● Work to complete
Keep only the lines of the listing that include the word "black", and copy them.
[Opening Listed entries section]
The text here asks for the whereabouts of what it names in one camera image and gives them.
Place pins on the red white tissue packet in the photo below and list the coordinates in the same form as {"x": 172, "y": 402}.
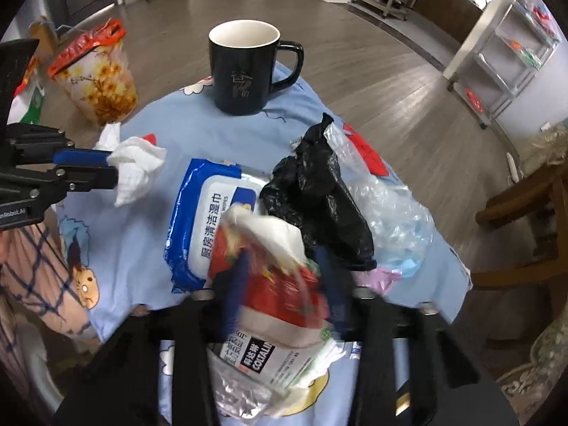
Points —
{"x": 275, "y": 297}

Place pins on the brown counter cabinet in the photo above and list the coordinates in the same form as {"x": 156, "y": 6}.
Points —
{"x": 448, "y": 4}

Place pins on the blue printed tablecloth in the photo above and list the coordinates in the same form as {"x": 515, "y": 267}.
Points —
{"x": 133, "y": 248}

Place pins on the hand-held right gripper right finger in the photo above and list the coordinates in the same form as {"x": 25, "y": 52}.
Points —
{"x": 330, "y": 288}

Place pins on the black plastic bag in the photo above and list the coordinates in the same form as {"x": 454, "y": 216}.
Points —
{"x": 310, "y": 186}

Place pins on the clear plastic bag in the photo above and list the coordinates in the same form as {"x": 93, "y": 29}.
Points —
{"x": 390, "y": 217}

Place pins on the white green plastic bag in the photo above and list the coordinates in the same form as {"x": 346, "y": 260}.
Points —
{"x": 29, "y": 106}

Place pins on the purple plastic wrapper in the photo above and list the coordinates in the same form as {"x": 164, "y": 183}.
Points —
{"x": 377, "y": 280}

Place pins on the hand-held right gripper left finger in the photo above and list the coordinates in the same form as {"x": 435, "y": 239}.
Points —
{"x": 233, "y": 293}

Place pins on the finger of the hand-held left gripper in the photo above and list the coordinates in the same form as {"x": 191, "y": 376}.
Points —
{"x": 88, "y": 179}
{"x": 84, "y": 156}

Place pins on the white power strip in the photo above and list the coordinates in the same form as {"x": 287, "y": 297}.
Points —
{"x": 512, "y": 166}

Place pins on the floral trash bin red bag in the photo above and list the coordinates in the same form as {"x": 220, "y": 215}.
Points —
{"x": 102, "y": 84}

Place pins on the black mug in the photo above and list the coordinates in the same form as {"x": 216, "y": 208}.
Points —
{"x": 239, "y": 80}

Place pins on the blue wet wipes pack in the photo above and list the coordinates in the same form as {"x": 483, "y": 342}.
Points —
{"x": 195, "y": 213}

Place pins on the lace table cloth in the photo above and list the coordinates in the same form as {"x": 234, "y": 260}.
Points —
{"x": 541, "y": 364}

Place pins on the white tissue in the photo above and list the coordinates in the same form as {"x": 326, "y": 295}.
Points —
{"x": 135, "y": 166}

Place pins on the wooden chair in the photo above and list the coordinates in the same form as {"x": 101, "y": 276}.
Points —
{"x": 532, "y": 222}
[Closing Listed entries section]
● Your response
Place pins on the black plastic bag in the photo above and list the coordinates in the same form as {"x": 454, "y": 216}.
Place pins on the black mug in the photo above and list the coordinates in the same form as {"x": 216, "y": 208}.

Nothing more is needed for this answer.